Metrics Circularity
Measurement needs to be at arms-length distance from the system being measured
I spent a good portion of my time at Google working in Search Quality, which included working on the search ranking algorithm. I learned early on at Google that the evaluation of ranking algorithms has a long, storied history in the field of Information Retrieval that dates back to at least the 1960s.
Being steeped in Search Quality culture for so long, it surprised me that many experienced data scientists and engineers who weren’t exposed to ranking evaluation either ignored or were unaware of a critical insight: that a good evaluation metric’s definition and implementation must be at arms-length distance from the system that’s being measured. This is to combat a problem we called “metrics circularity.”
To illustrate, suppose that you work on an email product, and begin to suspect that spam might be a problem within your product. This creates a simultaneous pair of questions:
product question: what needs to be done to fix the problem?
measurement question: how do you know you’ve succeeded (or made progress) in fixing it?
At first, the product and measurement questions might seem completely independent, but upon reflection it’s easy to see that they are very interrelated. Having a spam metric means you have a spam classifier (the measurement question). Having a spam classifier is exactly what you want as an engineering solution to identify and eliminate spam (the product question). But if you use the same classifier in your spam fighting system and to measure the prevalence of spam, then your spam metric is completely blind to any form of spam that your system’s spam classifier doesn’t recognize. Or put another way, you have no way of detecting false positives or false negatives.
It’s generally a best practice for an organization to have separate product and evaluation teams, so that the product team isn’t “grading their own homework.” This is where metrics circularity becomes awkward. If you improve spam measurement, then it’s almost always the right decision to implement that improvement into the system, to realize it as a product win that’s good for the user and good for the business. Thus, we’ve seen that any good quality metric eventually becomes used as a quality signal.
The metric circularity issue is in some sense opposite of the incentives-based metric gaming of Goodhart’s Law. Here, the value of the metric is transferred into the product, which nonetheless still reduces the efficacy of the metric. Yet another reason why metrics can have short shelf lives.
A similar phenomenon is in the news today about the AI slop apocalypse (AI slopocalypse?), where LLMs trained on LLM-generated content will cause whatever truly valuable training data to become vanishingly obscured. For this reason, many of us were extremely vigilant in terms of precisely defining LLM-based metrics, and ensuring there were some separation mechanisms between LLMs-as-metrics and LLMs-in-systems. Otherwise, you run the risk of creating “unit test metrics” that only measure whether a product was launched, and not whether it does anything of value. That will be the issue of the next post.

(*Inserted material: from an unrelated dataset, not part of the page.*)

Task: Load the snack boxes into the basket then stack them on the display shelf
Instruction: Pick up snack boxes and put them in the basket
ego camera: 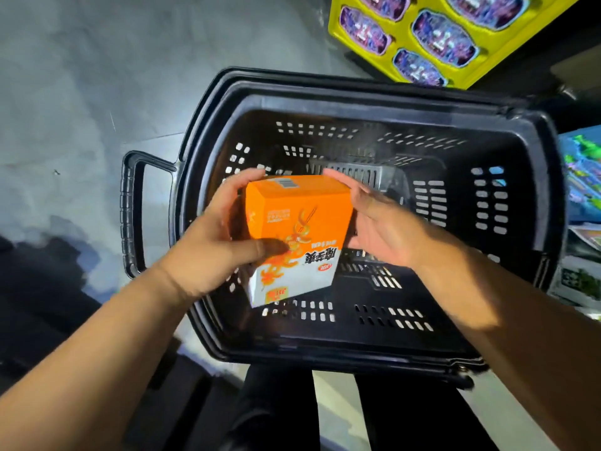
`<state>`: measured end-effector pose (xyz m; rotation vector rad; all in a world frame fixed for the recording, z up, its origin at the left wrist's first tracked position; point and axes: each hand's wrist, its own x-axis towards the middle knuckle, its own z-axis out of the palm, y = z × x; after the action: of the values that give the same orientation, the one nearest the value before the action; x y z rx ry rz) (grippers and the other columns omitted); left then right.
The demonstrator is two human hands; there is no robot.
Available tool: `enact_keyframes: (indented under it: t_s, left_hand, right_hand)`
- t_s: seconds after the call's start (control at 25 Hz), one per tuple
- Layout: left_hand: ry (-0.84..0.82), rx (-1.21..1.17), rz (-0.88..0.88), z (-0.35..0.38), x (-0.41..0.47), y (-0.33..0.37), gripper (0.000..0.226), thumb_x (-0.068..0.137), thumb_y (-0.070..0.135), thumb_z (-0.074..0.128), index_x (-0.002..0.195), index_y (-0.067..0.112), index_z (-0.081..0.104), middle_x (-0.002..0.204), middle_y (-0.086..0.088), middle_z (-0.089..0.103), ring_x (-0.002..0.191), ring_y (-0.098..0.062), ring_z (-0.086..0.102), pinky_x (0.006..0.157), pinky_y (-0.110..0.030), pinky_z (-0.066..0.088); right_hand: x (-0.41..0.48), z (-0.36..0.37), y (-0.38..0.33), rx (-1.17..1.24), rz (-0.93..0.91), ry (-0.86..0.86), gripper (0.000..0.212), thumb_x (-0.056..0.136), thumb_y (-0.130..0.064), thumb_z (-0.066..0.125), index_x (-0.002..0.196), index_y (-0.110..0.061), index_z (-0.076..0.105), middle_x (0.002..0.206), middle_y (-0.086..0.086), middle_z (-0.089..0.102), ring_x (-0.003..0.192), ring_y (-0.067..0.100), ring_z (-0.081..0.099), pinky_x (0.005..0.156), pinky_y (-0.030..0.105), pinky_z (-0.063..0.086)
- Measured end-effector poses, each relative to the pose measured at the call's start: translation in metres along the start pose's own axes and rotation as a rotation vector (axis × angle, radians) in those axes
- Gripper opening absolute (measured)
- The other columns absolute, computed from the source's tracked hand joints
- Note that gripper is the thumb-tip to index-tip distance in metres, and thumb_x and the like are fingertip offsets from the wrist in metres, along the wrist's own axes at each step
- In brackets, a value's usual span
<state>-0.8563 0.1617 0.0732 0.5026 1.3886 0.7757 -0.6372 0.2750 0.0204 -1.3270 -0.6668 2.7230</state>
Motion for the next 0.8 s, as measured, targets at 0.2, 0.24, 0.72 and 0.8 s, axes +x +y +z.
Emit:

P.S. My experience has been that product-level problems equating to north star metrics tend to have relatively independent solutions to the product and measurement questions. In retrospect, this might be why many data scientists, even very senior ones, who only operated at the strategic and not the tactical levels, weren’t as exposed to metrics circularity.


What is your suggestion about tackling metrics circularity?
Would it work if an independent ds team works on metrics, and the moment that the metrics get absorbed by product team in product changes, the ds team simply moves on to work on the next generation metrics? Even in that case, it's hard to guarantee that the next-gen metrics are separated enough from the earlier-gen metrics, because we seldom create metrics from the scratch; it's almost always built upon a good earlier metric.